Mass spectrometry-based metabolomics has enabled the profiling of metabolites even in an intact homogenous or heterogeneous mixture of cells [122]. For example, jamaicamide B, curacin A, and curazole, along with 40 ionic fragments corresponding to secondary marine cyanobacterial metabolites were detected using natural product MALDI-TOF (npMALDI-TOF) imaging [123]. With the cultivation and metabolic challenges of most bacteria and microalgae, the metabolic dynamics at different growth stages could, therefore, be monitored by the application of MALDI-TOF/MS. Another study demonstrated through NMR fingerprinting that administration of N-acetyl-d-glucosamine to actinomycetes Micromonospora sp. RV43, Rhodococcus sp. RV157, and Actinokineospora sp. EG49 triggers the production of 3-formylindole and guaymasol, bacillibactin and surfactin, as well as actinosporins, respectively [124]. Employing high-density cultivation coupled to HPLC-MALDI-TOF/MS and NMR, Guljamow et al. [65] characterized the secondary metabolites nostopeptolide, nostamide A, and anabaenopectin, from the cyanobacterium Nostoc punctiforme. These findings strongly support the insight that the biosynthetic gene clusters (BGCs) involved in the secondary metabolism in Nostoc spp. and related filamentous cyanobacteria are activated by extracellular signaling, as demonstrated by ultrahigh density culture with shaking in continuous light and carbon dioxide [125]. The current advancement in data science, with the rapid expansion of up-to-date databases, promises better integration of MS data with genomics for accurate characterization of microorganisms and interest in the drug discovery endeavor.
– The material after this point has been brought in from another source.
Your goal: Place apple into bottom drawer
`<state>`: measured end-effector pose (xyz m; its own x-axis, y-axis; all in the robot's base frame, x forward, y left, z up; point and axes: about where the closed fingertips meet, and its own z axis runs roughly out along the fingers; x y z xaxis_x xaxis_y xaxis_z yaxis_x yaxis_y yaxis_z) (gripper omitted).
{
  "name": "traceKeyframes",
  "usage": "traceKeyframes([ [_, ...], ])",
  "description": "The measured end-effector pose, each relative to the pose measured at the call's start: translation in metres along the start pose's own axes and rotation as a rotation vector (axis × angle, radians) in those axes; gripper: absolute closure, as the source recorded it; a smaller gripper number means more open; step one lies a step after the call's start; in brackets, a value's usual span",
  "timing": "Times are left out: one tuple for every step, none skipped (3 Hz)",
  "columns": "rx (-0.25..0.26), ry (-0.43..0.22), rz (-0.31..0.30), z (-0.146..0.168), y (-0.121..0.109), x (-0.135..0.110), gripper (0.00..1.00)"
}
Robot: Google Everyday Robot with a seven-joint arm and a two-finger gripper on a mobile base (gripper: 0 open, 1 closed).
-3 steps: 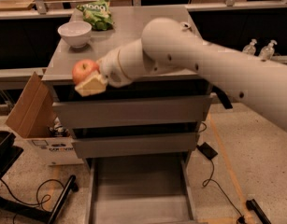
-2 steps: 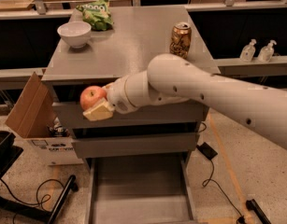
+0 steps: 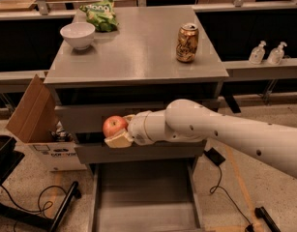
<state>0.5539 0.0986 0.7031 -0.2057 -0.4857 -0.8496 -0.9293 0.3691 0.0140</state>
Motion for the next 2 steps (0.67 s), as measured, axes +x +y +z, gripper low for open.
traceKeyframes([
  [-0.003,-0.001,0.001,0.002,0.001,0.000,1.00],
  [-0.021,0.006,0.075,0.027,0.019,0.036,1.00],
])
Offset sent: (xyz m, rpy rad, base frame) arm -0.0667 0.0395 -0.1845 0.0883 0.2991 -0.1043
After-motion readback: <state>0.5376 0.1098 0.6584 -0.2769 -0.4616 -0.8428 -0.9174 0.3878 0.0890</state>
10. Biosynthetic Pathways of Drug Leads and Heterologous Expression

Bacteria and microalgae synthesize compounds through a wide range of biochemical pathways comprising several enzyme-catalyzed chemical reactions. Non-ribosomal peptides (NRPs) and polyketides represent a well-established class of natural products holding a wide array of biological activities such as anti-inflammatory, anticancer, antiviral, and antimicrobial activities [38,126]. Identification of secondary metabolite biosynthetic gene clusters (BGCs) by genomics offers an advantage to screen the genes or strains and optimize conditions for the production of secondary metabolites of interest. Alternatively, ribosomally synthesized and post-translationally modified peptides (RiPPs) represent quite many biologically active molecules from the primary biosynthetic pathways [127]. Apart from peptides, various saccharides and lipids are also synthesized from primary metabolic pathways and possess a wide range of bioactivities from antiviral, immunomodulatory, anticancer, to cardio-modulatory effects [94,128,129].
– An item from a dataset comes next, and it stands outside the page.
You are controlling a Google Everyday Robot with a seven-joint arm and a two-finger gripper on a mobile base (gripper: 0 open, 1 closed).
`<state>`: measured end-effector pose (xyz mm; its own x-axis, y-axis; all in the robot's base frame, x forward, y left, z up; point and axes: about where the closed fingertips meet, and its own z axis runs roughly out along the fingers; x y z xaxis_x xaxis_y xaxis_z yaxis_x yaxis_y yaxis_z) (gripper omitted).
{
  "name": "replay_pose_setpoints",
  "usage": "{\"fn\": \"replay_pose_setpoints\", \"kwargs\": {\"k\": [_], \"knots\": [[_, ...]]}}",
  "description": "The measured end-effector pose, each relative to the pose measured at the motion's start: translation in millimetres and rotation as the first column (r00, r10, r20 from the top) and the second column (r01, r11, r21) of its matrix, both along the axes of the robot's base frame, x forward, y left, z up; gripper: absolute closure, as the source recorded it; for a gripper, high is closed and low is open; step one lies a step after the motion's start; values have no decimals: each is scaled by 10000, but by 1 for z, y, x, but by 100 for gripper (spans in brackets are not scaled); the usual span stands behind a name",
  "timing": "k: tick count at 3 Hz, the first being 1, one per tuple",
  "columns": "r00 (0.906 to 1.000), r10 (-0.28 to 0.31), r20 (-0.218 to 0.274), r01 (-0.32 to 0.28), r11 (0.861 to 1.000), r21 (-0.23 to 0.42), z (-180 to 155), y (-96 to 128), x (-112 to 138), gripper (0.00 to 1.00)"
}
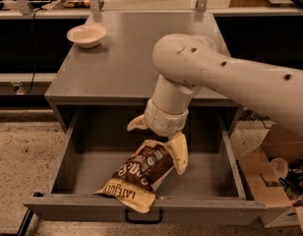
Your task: Pick brown chip bag from top drawer and place on counter
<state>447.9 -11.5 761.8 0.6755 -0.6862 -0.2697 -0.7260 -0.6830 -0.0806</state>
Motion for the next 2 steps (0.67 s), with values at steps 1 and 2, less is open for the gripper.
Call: {"fn": "replay_pose_setpoints", "kwargs": {"k": [1, 2], "knots": [[9688, 2325, -861, -2349, 9718, -190, -65, 9, -4, 1], [9421, 3224, -918, -3290, 9418, -687, -95, 7, -6, 23]]}}
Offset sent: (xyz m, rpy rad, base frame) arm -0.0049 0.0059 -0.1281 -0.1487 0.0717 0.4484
Recent advances in bioinformatics have accelerated the screening of genes for secondary metabolite predictions. Among the well-established databases include the antibiotics and Secondary Metabolites Analysis SHell (anti-SMASH), the antiSMASH database, Prediction Informatics for Secondary Metabolomes (PRISM), Global Alignment for Natural-products Cheminformatics (GARLIC), Generalized Retrobiosynthetic Assembly Prediction Engine (GRAPE) platform, and IMG/ABC [13,130,131]. The databases offer a platform for various analyses including alignment of gene cluster level to their nearest relatives from a database containing all other known gene clusters, mining of microbial genes and prediction of secondary metabolites such as terpene, ribosomal peptide, and non-ribosomal peptide BGCs, comparative alignment of trans-AT polyketide synthase (PKS) assembly lines, and TTA codon annotation, among others [127,129]. Through the identification of pathways, these databases warrant leveraged screening and appropriate selection of strains with potential for specific drug leads of interest. Moreover, gene mining potentially opens up a way for selected heterologous expression of the secondary metabolite genes for uncultivable microbes [13,126].
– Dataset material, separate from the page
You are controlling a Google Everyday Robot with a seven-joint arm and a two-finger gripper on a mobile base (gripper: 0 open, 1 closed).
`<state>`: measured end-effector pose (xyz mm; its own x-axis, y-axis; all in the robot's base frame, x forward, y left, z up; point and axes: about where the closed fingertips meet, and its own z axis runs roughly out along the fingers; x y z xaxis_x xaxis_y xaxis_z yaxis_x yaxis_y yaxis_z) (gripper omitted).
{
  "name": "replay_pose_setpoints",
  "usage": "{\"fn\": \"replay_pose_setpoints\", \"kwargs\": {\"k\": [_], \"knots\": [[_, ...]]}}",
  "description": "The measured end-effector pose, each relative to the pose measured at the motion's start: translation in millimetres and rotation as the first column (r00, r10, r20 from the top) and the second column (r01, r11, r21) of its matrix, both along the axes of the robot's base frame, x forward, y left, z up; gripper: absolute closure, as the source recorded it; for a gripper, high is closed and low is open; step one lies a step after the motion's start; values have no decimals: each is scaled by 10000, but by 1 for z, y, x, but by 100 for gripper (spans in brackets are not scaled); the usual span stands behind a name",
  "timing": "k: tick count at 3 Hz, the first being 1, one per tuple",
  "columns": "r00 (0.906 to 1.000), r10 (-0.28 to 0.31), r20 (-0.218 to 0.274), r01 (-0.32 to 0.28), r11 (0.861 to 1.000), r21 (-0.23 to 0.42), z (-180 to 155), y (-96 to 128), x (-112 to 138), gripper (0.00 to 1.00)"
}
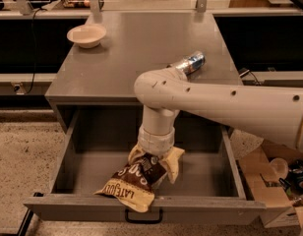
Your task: Pick brown chip bag from top drawer and place on counter
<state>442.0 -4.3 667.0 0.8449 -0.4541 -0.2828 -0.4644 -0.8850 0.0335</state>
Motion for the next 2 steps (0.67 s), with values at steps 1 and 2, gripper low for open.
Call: {"fn": "replay_pose_setpoints", "kwargs": {"k": [1, 2], "knots": [[9964, 831, 184, -831, 9965, -49, -7, 12, -7, 46], [9883, 1511, 190, -1517, 9878, 359, 8, 35, -17, 70]]}}
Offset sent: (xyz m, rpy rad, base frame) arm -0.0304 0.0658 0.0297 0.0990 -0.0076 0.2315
A good number of bacterial and microalgal genes have been harvested, cloned and expressed in Escherichia coli, one of the most readily cultivable bacteria, which has rendered itself a cell factory for many genes over decades [126]. Other surrogate factories commonly used include Streptomyces coelicolor, Streptomyces lividans, Bacillus subtilis, Pseudomonas putida, Saccharomyces cerevisiae, and Aspergillus nidulans [126]. Table 3 presents some of the selected bacterial and microalgal genes produced recombinantly. The increase in genome databases could, therefore, stimulate an attractive prospect for novel natural product gene discovery and development of drugs via strain cultivation or recombinant and heterologous expression approaches.
Biosynthetic pathway analysis is accomplished by transcriptomic profiling of the genome or the metagenome in question (i.e., metatranscriptomics). Application of transcriptomics unravels the pattern of expression of genes encoding enzymes involved in the biosynthetic pathways of a given compound under different conditions. The study of differential gene expression is a useful approach that can decipher the molecular adaptation of the microbes and establish optimal conditions for the biosynthesis of a drug lead of interest [12].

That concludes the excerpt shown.